BEGIN INPUT RECORDS

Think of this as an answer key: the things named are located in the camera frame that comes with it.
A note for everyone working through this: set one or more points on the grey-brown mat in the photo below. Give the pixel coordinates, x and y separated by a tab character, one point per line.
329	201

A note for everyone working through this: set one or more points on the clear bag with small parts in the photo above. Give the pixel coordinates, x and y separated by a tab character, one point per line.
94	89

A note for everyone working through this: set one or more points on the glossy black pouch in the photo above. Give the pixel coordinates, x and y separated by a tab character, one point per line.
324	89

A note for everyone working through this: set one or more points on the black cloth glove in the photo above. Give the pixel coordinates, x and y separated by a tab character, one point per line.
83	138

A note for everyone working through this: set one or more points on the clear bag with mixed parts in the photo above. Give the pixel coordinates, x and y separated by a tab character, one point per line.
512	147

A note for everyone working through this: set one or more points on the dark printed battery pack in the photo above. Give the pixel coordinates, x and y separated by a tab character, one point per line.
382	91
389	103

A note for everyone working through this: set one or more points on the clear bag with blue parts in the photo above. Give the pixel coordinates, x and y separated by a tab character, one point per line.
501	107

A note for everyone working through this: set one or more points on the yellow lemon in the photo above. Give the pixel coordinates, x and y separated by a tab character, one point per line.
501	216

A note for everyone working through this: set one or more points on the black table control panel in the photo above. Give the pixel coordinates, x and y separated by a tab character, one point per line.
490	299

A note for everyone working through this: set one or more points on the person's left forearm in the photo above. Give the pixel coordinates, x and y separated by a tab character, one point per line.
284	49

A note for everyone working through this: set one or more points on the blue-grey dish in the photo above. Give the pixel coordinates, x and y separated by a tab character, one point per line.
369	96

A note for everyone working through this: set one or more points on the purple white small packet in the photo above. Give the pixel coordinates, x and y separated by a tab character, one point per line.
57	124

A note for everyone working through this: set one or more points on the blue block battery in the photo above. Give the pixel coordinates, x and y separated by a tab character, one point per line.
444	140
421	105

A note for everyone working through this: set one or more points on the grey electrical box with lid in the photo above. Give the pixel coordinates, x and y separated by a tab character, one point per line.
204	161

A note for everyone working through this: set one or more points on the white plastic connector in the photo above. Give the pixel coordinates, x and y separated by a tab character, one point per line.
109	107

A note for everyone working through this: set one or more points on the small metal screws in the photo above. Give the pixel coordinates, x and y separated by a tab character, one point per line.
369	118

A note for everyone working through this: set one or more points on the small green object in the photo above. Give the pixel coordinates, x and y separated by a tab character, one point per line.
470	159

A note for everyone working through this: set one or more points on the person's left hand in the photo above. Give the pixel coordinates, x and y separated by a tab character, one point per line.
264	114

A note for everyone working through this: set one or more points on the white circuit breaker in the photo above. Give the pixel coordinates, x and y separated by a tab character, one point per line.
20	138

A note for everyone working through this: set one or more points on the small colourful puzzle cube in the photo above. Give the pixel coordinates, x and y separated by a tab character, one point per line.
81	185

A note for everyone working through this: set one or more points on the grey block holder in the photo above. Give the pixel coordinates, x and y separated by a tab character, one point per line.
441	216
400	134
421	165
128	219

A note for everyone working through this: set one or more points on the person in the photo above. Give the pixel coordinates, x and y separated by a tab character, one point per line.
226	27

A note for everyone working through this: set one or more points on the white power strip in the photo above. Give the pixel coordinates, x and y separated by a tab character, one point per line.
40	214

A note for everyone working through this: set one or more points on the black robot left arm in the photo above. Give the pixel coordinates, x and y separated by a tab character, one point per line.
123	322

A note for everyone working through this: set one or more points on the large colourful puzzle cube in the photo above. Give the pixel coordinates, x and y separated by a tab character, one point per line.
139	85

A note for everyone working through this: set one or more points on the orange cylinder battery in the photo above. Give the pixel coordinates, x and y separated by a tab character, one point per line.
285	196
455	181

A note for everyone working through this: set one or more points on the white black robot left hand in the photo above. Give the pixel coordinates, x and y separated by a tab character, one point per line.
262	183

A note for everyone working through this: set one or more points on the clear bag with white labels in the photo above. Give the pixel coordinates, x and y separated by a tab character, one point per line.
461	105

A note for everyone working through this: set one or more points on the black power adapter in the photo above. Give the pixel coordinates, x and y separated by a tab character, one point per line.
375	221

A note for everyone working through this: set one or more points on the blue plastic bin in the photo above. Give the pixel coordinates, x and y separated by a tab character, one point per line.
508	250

END INPUT RECORDS

Without altering a single word, set down all the entries again.

- **REPLY TO THE EXERCISE**
Think of this as an answer key: the things named are located in the camera frame that comes with it.
A note for everyone working through this: set one or more points on the grey-brown mat in the photo below. Give the pixel coordinates, x and y separated by a tab character, one point per line.
329	201

A note for everyone working through this: set one or more points on the clear bag with small parts in the photo above. Give the pixel coordinates, x and y separated by a tab character, one point per line.
94	89

A note for everyone working through this: set one or more points on the glossy black pouch in the photo above. Give the pixel coordinates, x and y separated by a tab character, one point per line.
324	89

A note for everyone working through this: set one or more points on the black cloth glove in the photo above. Give the pixel coordinates, x and y separated by a tab character, one point per line.
83	138

A note for everyone working through this: set one or more points on the clear bag with mixed parts in the photo above. Give the pixel coordinates, x and y separated by a tab character, one point per line.
512	147

A note for everyone working through this: set one or more points on the dark printed battery pack in the photo above. Give the pixel coordinates, x and y separated by a tab character, one point per line.
382	91
389	103

A note for everyone working through this: set one or more points on the clear bag with blue parts in the photo above. Give the pixel coordinates, x and y separated by a tab character, one point per line.
501	107

A note for everyone working through this: set one or more points on the yellow lemon in the photo above. Give the pixel coordinates, x and y separated by a tab character, one point per line.
501	216

A note for everyone working through this: set one or more points on the black table control panel in the photo above. Give the pixel coordinates, x and y separated by a tab character, one point per line.
490	299

A note for everyone working through this: set one or more points on the person's left forearm in the photo above. Give the pixel coordinates, x and y separated by a tab character, one point per line.
284	49

A note for everyone working through this: set one or more points on the blue-grey dish in the photo above. Give the pixel coordinates, x and y separated by a tab character, one point per line.
369	96

A note for everyone working through this: set one or more points on the purple white small packet in the photo above. Give the pixel coordinates, x and y separated by a tab character, one point per line.
57	124

A note for everyone working through this: set one or more points on the blue block battery in the photo above. Give the pixel coordinates, x and y separated by a tab character, one point per line.
444	140
421	105

A note for everyone working through this: set one or more points on the grey electrical box with lid in the photo above. Give the pixel coordinates, x and y separated by a tab character, one point per line.
204	161

A note for everyone working through this: set one or more points on the white plastic connector in the photo above. Give the pixel coordinates, x and y separated by a tab character, one point per line.
109	107

A note for everyone working through this: set one or more points on the small metal screws in the photo above. Give the pixel coordinates, x and y separated by a tab character, one point per line.
369	118

A note for everyone working through this: set one or more points on the small green object in the photo above. Give the pixel coordinates, x and y separated by a tab character, one point per line.
470	159

A note for everyone working through this: set one or more points on the person's left hand in the photo above. Give the pixel coordinates, x and y separated by a tab character, one point per line.
264	114

A note for everyone working through this: set one or more points on the white circuit breaker in the photo above. Give the pixel coordinates, x and y separated by a tab character, one point per line.
20	138

A note for everyone working through this: set one or more points on the small colourful puzzle cube in the photo above. Give the pixel coordinates, x and y separated by a tab character, one point per line.
81	185

A note for everyone working through this: set one or more points on the grey block holder in the photo above. Give the pixel coordinates, x and y separated by a tab character, one point per line.
441	216
400	134
421	165
128	219

A note for everyone working through this: set one or more points on the person in the photo above. Give the pixel coordinates, x and y separated by a tab character, one point per line.
226	27

A note for everyone working through this: set one or more points on the white power strip in the photo above. Give the pixel coordinates, x and y separated by a tab character, one point per line.
40	214

A note for everyone working through this: set one or more points on the black robot left arm in the photo above. Give the pixel coordinates, x and y separated by a tab character, one point per line.
123	322

A note for everyone working through this: set one or more points on the large colourful puzzle cube in the photo above. Give the pixel coordinates, x and y separated by a tab character, one point per line.
139	85

A note for everyone working through this: set one or more points on the orange cylinder battery in the photo above. Give the pixel coordinates, x and y separated by a tab character, one point per line.
285	196
455	181

A note for everyone working through this: set one or more points on the white black robot left hand in the photo above. Give the pixel coordinates, x and y separated by a tab character, one point per line.
262	183

A note for everyone working through this: set one or more points on the clear bag with white labels in the photo above. Give the pixel coordinates, x and y separated by a tab character, one point per line.
461	105

A note for everyone working through this: set one or more points on the black power adapter in the photo above. Give the pixel coordinates, x and y separated by a tab character, one point per line.
375	221

A note for everyone working through this: set one or more points on the blue plastic bin in the photo above. Give the pixel coordinates, x and y separated by a tab character, one point per line.
508	250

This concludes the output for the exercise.